4. Hideki Matsuyama (-3): A 5-under 65, in the bottom round of the day, pushed the former Masters champion into contention when he was discussed for much of the week. It’s been a strange year for Matsuyama as he has struggled with injury, been disqualified and has now finished in the top five in a major championship. “Yeah, to be honest, I don’t think it’s my 100 per cent performance, but it has given me a lot of confidence,” Matsuyama said. “So, I’ll do my best, try to add that momentum to my next game, and I’ll be up for it.”

T5. Colin Morikawa and Rory McIlroy (-2): If you told Morikawa at the beginning of the week that he would sign for round three in the 60s, he would have taken it in a heartbeat. Unfortunately, a 77 in the third round – his worst score in a major championship – derailed his US Open aspirations. However, his play at The Country Club marked another strong finish in a Major. In 11 major appearances, the 25-year-old has amassed two wins, two top-five finishes and another top-10 result for good measure. He is now eyeing St Andrews for The Open Championship where he hopes to successfully defend his title.

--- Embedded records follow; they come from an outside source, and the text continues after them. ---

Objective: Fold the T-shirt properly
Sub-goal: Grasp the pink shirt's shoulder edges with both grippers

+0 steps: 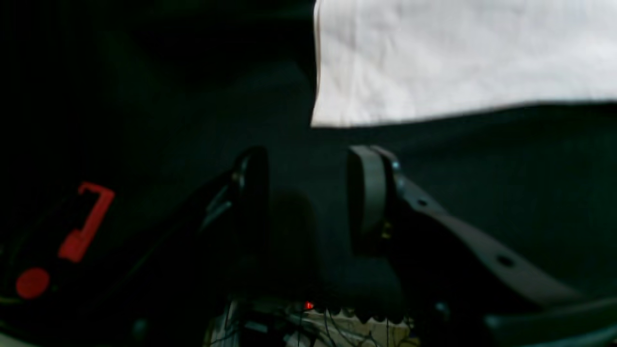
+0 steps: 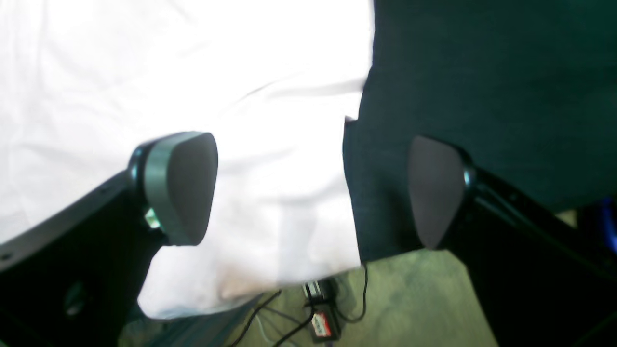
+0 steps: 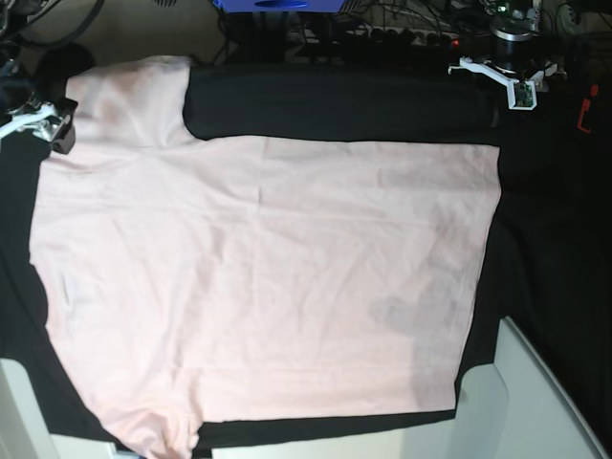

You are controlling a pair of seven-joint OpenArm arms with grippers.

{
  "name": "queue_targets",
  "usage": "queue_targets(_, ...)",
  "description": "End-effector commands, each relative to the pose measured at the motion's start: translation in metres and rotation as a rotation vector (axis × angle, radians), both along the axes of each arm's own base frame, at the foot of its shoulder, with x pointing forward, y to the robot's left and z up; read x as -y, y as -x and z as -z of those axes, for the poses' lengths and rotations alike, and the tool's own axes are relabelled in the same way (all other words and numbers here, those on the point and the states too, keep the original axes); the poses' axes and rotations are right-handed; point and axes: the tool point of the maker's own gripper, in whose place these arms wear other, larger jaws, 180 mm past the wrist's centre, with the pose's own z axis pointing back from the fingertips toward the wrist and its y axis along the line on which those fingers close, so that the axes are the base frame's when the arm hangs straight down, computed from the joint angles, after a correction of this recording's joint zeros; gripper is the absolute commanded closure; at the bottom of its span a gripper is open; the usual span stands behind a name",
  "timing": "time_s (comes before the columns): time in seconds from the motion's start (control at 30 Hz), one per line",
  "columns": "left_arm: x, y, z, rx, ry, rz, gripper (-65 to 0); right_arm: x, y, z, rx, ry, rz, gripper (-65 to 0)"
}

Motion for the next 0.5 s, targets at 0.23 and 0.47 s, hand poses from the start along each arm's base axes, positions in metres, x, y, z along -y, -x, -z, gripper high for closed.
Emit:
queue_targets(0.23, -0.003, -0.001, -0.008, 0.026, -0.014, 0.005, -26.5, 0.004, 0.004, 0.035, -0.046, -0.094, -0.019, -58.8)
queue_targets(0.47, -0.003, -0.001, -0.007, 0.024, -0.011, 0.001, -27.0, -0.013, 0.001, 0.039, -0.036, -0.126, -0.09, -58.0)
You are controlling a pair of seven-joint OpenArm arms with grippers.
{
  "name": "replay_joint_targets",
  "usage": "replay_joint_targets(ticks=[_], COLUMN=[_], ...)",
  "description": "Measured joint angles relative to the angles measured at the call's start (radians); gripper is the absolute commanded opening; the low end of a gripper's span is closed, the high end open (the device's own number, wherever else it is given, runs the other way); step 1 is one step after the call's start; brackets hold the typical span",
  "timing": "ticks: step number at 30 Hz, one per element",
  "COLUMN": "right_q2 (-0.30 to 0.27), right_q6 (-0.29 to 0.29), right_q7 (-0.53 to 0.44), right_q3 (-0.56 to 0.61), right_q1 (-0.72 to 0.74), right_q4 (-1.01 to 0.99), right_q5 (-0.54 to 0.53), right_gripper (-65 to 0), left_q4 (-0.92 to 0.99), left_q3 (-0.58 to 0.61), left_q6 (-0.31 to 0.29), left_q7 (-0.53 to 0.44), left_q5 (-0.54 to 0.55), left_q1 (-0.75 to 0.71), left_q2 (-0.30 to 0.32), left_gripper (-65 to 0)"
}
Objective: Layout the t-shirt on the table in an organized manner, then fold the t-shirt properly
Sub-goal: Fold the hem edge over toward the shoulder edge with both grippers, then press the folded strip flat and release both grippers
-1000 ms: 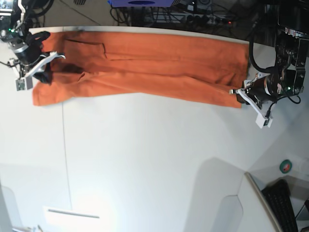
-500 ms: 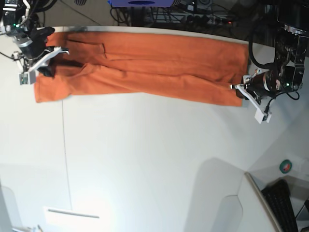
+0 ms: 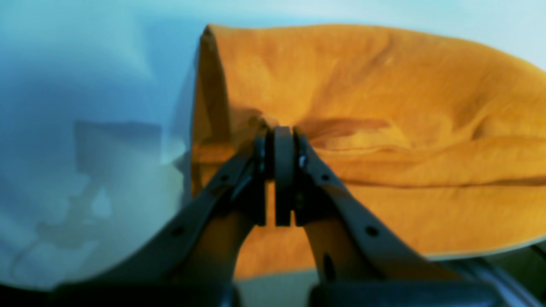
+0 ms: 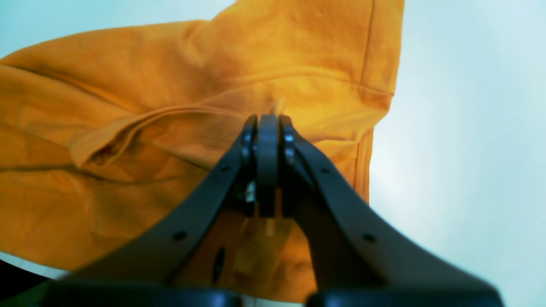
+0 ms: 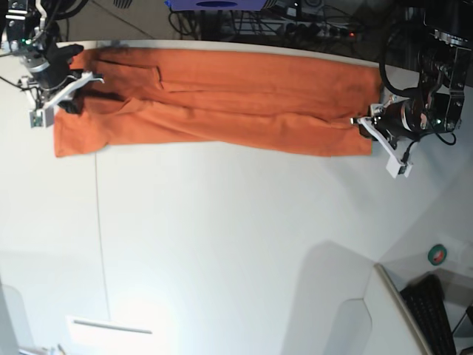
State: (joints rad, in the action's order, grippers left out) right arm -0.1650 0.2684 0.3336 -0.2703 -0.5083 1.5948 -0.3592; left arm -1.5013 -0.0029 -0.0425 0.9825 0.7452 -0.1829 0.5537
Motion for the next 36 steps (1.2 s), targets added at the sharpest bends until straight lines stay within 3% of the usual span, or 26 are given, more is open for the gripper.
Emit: replay_joint_targets(ticks=[4, 8, 9, 11, 13, 20, 23, 26, 28, 30, 31, 36], right_q2=[0.000, 0.000, 0.000, 0.000, 0.000, 0.001, 0.000, 0.003, 0.000, 0.001, 0.002, 0.002], right_q6=[0.000, 0.000, 0.000, 0.000, 0.000, 0.000, 0.000, 0.000, 0.000, 0.001, 0.002, -0.005], right_q7=[0.000, 0.000, 0.000, 0.001, 0.005, 0.000, 0.000, 0.007, -0.001, 0.000, -0.002, 0.003], right_q3=[0.000, -0.001, -0.001, -0.001, -0.001, -0.001, -0.003, -0.003, 0.000, 0.001, 0.003, 0.001], right_q1=[-0.003, -0.006, -0.008, -0.016, -0.025, -0.042, -0.047, -0.027, 0.003, 0.045, 0.065, 0.151], right_q4=[0.000, 0.000, 0.000, 0.002, 0.019, 0.102, 0.112, 0.106, 0.092, 0.054, 0.031, -0.105], right_q5=[0.000, 0.001, 0.000, 0.000, 0.002, 0.001, 0.002, 0.000, -0.002, 0.002, -0.003, 0.001], right_gripper=[-63.2, -39.5, -36.0, -35.0, -35.9, -35.7, -35.7, -37.2, -47.0, -65.0, -65.0, -65.0], left_q4=[-0.018, -0.025, -0.025, -0.025, -0.025, -0.080, -0.169, -0.259, -0.259, -0.216, -0.193, -0.064], left_q3=[-0.006, -0.009, -0.009, -0.009, -0.009, -0.076, -0.181, -0.312, -0.329, -0.276, -0.249, -0.148], left_q6=[0.000, 0.000, 0.000, 0.000, 0.000, 0.004, 0.004, 0.001, 0.005, -0.002, -0.004, 0.005], left_q7=[0.013, 0.013, 0.013, 0.013, 0.013, 0.017, 0.027, 0.008, 0.002, 0.013, 0.004, -0.167], left_q5=[0.001, 0.001, 0.000, 0.000, 0.002, 0.006, 0.009, 0.006, -0.005, -0.011, -0.019, -0.202], left_q1=[0.000, 0.000, -0.002, -0.003, -0.003, -0.068, -0.127, -0.163, -0.163, -0.158, -0.153, -0.118], left_q2=[0.000, 0.000, 0.000, 0.000, 0.007, 0.034, 0.026, -0.026, -0.087, -0.148, -0.175, -0.241], left_gripper=[-65.0, -65.0, -65.0, -62.7, -56.6, -17.9, -10.2, -11.0, -20.6, -48.4, -65.0, -65.0])
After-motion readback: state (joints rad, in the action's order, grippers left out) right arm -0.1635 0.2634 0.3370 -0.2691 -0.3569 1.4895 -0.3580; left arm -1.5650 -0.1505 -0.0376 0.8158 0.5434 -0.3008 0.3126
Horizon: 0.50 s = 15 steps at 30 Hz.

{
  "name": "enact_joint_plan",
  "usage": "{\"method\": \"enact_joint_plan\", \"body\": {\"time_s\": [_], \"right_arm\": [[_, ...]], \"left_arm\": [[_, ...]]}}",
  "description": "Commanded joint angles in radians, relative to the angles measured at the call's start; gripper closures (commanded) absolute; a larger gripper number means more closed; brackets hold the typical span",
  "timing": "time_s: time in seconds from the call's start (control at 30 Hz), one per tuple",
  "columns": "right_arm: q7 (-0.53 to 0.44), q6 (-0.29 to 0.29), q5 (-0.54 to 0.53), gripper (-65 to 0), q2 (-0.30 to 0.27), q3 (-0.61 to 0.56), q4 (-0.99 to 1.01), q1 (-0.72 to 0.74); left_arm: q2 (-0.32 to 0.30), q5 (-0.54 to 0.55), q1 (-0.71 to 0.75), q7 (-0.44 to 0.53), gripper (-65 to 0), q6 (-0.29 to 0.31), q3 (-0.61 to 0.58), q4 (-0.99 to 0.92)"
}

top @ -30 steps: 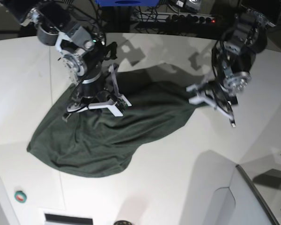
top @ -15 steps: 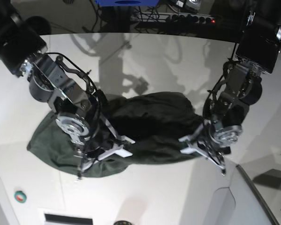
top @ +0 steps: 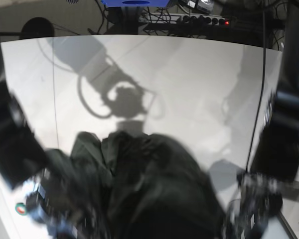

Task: Layout the t-shirt on the table in an organized manner, then fold the t-shirt properly
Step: 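Raise the shirt high with both grippers and lay it flat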

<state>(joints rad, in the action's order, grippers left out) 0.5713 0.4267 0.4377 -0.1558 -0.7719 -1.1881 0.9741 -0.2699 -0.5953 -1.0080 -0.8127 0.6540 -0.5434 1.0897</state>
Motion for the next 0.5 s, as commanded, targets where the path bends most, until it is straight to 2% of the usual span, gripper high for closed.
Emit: {"method": "enact_joint_plan", "body": {"time_s": [0.0, 0.13, 0.2, 0.27, 0.33, 0.37, 0.47], "right_arm": [[-0.012, -0.025, 0.045, -0.2, 0.0, 0.016, -0.04, 0.076], [-0.015, -0.016, 0.238, -0.2, 0.003, 0.139, -0.148, 0.108], [-0.01, 0.001, 0.344, -0.2, 0.0, 0.17, -0.227, 0.095], [0.013, 0.056, 0.418, -0.2, -0.006, 0.208, -0.306, 0.022], [0.034, 0.126, 0.468, -0.2, -0.008, 0.253, -0.378, -0.067], [0.042, 0.157, 0.493, -0.2, -0.008, 0.276, -0.404, -0.126], [0.046, 0.186, 0.573, -0.2, -0.008, 0.317, -0.471, -0.332]], "left_arm": [[-0.002, -0.028, -0.093, -0.009, 0.0, -0.023, 0.013, 0.031], [-0.012, -0.03, -0.163, -0.014, 0.0, -0.018, 0.013, 0.152], [-0.045, -0.03, -0.154, -0.079, 0.0, -0.017, 0.006, 0.252], [-0.072, -0.03, -0.097, -0.15, 0.0, -0.004, 0.006, 0.358], [-0.111, -0.03, -0.018, -0.188, 0.0, 0.04, 0.006, 0.479], [-0.133, -0.031, 0.035, -0.205, 0.0, 0.044, 0.006, 0.541], [-0.194, -0.039, 0.206, -0.261, 0.0, 0.044, 0.006, 0.7]]}}
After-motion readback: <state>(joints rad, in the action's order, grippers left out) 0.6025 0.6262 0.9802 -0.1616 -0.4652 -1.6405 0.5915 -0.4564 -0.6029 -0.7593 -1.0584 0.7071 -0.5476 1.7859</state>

Morikawa said, “I don’t know if I’ve got anything. I think it just taught me how to play golf.” “This year there’s been so much focus on trying to hit that cut and trying to be so perfect, and that’s what I am, but just go out and play. Things are going to get tough, the ball isn’t going exactly where is where you want to be going, but just figure it out.”

McIlroy, meanwhile, was entering the weekend at 4 Under, but a third-round 73 put him so far behind the leaders that he needed to ease his mistakes on Sunday to make the shot. Instead, he shot the first 11 holes in 1 over, and two birdies down the stretch weren’t enough to put him in contention. Rory, who is playing his best golf in years, is still on the hunt for his first major championship since 2014.